EXERCISE DESCRIPTION:
In the material below, find the span from the line with "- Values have" to the line with "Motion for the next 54" and transcribe only those lines, exactly, ends included, without the pictures.

SOURCE RECORDS:
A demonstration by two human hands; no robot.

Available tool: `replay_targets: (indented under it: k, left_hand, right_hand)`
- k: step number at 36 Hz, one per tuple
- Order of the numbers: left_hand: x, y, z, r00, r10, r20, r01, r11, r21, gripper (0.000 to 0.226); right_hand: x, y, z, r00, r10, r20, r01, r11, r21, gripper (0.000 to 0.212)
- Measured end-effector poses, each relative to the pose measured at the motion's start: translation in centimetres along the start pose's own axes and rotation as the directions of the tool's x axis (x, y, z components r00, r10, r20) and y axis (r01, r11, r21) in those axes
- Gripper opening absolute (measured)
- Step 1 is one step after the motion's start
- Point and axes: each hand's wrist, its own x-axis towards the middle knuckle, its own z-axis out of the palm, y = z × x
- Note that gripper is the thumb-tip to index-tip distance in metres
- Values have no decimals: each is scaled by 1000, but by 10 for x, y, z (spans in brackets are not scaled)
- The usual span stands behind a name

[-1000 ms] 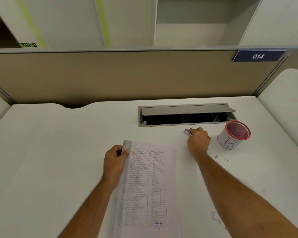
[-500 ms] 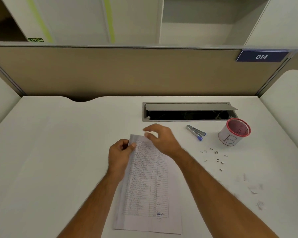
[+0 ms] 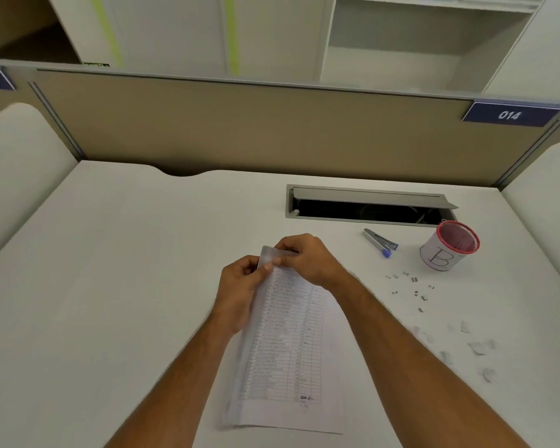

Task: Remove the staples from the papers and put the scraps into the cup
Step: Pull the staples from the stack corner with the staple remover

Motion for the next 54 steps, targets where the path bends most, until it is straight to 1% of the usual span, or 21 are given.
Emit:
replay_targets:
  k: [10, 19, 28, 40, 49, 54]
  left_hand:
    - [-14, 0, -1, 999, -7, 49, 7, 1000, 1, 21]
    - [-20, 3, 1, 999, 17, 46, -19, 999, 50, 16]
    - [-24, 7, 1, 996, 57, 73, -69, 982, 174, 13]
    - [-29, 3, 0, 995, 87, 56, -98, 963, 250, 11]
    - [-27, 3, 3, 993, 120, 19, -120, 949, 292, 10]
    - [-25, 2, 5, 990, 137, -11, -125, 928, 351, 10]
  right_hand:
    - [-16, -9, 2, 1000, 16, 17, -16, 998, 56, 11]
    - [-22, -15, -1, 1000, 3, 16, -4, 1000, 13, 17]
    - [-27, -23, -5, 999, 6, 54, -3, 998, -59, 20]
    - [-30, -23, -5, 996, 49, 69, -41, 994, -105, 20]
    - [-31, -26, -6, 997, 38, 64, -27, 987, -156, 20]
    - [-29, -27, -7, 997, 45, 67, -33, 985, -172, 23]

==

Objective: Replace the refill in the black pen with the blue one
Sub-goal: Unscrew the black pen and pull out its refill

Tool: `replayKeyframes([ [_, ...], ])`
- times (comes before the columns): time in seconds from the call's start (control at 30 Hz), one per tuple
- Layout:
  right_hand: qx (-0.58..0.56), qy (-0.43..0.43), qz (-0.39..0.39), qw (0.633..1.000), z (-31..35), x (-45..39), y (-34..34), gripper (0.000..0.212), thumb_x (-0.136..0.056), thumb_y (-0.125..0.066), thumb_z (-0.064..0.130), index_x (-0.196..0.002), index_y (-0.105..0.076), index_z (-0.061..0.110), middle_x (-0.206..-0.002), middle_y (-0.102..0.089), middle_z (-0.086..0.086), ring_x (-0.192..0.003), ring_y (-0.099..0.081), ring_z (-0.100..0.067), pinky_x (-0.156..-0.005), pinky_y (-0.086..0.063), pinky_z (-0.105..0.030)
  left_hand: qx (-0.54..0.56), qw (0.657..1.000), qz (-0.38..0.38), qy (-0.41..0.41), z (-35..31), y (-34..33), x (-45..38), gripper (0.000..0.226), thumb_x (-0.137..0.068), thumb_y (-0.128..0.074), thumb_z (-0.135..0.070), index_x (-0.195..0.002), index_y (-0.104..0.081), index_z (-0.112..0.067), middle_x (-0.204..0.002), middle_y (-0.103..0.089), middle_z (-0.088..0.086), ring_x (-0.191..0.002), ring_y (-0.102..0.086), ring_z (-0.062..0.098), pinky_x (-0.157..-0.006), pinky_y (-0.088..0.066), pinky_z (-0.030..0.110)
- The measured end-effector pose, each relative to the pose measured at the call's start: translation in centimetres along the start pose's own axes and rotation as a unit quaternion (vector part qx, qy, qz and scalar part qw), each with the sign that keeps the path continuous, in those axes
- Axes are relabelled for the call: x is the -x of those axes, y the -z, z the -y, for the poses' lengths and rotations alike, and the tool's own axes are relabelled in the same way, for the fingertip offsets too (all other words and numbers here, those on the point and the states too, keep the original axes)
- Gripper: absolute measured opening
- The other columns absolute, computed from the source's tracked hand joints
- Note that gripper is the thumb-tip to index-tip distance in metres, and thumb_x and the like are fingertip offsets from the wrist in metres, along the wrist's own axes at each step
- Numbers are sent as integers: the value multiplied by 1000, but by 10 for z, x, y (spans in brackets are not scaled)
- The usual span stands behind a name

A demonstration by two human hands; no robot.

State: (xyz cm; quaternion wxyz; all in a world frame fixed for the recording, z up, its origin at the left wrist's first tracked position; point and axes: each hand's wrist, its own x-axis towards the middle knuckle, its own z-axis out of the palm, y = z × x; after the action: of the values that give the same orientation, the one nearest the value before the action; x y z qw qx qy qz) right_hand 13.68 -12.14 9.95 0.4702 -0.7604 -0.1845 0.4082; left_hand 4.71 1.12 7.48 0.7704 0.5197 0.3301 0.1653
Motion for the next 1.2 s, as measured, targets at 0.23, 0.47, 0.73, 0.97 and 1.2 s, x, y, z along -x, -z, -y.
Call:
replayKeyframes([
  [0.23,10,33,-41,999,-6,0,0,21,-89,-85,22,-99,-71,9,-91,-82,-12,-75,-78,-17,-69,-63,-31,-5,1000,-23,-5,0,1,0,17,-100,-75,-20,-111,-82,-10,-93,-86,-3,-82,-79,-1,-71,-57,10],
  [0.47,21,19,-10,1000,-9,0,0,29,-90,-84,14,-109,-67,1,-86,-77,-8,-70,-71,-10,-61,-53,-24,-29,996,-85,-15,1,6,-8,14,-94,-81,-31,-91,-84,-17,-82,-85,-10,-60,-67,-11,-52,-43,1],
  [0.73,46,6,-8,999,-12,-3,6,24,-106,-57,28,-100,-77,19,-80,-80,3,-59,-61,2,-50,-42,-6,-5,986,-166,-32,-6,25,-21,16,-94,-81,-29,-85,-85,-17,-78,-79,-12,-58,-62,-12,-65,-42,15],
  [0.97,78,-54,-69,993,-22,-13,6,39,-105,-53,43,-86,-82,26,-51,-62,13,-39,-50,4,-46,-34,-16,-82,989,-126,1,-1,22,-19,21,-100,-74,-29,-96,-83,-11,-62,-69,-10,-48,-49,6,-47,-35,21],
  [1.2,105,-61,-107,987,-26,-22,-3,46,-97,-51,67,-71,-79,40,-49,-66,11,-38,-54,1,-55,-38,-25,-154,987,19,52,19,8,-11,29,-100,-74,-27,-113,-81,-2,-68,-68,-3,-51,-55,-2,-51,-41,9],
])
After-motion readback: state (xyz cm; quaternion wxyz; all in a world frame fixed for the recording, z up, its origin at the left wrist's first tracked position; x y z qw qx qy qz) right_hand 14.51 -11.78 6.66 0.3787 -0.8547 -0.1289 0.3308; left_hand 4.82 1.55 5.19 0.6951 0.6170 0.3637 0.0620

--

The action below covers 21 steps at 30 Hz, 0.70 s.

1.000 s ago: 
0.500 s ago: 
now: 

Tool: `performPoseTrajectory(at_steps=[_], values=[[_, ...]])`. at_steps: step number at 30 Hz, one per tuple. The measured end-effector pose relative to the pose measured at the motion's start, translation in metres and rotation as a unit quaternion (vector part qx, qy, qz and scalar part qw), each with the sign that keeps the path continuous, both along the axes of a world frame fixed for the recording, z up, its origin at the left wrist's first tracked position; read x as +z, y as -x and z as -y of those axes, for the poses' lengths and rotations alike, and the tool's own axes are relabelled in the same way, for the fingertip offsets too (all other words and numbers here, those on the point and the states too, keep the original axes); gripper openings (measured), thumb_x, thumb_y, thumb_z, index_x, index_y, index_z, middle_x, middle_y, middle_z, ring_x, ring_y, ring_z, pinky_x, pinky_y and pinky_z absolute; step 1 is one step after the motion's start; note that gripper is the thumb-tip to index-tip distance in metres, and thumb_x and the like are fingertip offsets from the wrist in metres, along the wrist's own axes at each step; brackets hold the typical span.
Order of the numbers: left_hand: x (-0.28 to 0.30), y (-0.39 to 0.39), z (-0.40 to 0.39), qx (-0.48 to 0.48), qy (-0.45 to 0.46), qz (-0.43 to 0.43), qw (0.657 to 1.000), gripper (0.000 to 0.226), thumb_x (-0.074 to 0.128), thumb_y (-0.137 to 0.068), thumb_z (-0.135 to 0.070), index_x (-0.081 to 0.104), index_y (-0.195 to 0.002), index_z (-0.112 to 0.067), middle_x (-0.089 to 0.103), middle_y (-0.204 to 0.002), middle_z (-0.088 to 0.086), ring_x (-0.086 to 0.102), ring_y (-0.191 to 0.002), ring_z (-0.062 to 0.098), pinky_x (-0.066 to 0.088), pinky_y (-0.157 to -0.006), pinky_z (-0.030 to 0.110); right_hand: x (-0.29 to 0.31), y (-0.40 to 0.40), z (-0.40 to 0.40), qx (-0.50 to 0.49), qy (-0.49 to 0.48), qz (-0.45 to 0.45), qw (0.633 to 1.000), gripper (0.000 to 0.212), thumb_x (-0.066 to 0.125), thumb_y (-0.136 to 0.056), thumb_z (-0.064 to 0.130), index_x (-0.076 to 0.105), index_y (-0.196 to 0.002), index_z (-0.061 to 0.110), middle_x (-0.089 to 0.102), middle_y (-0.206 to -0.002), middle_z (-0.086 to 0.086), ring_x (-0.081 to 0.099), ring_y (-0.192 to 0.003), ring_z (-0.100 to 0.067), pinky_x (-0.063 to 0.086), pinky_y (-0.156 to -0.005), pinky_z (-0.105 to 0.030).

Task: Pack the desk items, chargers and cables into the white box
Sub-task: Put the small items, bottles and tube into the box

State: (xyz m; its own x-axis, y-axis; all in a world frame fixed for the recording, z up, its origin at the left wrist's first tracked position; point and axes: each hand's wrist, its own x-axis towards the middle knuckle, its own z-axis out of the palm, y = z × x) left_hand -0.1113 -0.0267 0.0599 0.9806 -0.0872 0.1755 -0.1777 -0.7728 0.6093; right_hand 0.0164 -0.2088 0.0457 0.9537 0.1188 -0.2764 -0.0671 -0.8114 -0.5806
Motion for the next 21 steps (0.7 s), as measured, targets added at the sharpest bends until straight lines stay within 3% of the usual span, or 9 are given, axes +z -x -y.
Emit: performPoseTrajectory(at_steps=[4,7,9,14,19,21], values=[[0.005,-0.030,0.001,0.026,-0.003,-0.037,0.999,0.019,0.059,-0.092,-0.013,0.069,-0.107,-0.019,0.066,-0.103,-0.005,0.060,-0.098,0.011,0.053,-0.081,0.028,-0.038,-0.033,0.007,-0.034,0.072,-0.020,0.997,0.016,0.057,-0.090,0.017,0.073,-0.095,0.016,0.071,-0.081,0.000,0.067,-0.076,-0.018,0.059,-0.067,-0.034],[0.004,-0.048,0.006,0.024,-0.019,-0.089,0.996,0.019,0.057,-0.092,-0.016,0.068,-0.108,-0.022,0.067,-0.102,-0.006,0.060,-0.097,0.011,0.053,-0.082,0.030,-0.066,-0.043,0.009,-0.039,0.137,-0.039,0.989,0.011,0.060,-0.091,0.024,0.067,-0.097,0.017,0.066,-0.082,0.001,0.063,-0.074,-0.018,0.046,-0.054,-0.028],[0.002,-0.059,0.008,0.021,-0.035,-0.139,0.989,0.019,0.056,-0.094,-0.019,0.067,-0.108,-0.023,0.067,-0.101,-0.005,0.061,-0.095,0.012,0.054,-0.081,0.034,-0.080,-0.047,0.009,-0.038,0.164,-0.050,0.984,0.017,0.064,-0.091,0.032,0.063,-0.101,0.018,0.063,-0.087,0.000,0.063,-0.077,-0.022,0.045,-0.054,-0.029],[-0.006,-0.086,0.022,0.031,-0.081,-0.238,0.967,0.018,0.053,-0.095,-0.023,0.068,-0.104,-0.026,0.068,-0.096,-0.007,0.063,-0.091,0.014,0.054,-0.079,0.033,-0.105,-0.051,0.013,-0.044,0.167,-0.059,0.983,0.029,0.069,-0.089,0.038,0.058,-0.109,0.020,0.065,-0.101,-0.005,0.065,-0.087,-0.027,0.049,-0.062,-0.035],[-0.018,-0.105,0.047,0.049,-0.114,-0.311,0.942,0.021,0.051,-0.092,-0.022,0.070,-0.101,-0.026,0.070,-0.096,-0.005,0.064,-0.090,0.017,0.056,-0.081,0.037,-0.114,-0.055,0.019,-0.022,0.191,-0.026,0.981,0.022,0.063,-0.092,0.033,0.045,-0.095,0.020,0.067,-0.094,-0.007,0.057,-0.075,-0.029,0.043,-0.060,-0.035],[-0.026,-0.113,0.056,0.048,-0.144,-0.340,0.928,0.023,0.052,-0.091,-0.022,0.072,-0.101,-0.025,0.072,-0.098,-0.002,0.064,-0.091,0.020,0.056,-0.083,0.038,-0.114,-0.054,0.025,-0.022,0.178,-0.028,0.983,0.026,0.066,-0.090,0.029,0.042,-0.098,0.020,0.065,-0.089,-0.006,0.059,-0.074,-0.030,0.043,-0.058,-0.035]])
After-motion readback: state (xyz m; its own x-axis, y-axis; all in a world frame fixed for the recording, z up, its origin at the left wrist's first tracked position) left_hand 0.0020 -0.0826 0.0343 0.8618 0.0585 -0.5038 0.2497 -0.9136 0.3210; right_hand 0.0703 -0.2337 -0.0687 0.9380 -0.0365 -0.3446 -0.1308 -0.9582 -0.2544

SOLUTION FOR THIS PROBLEM:
- Values have no decimals: each is scaled by 1000, but by 10 for x, y, z (spans in brackets are not scaled)
- The usual span stands behind a name

[-1000 ms] 
[-500 ms] 
[+0 ms] 

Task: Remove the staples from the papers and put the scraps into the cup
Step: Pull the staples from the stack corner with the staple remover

Motion for the next 54 steps, targets where the path bends most, until it is straight to 1% of the usual span, or 21 are given.

No additional output is required.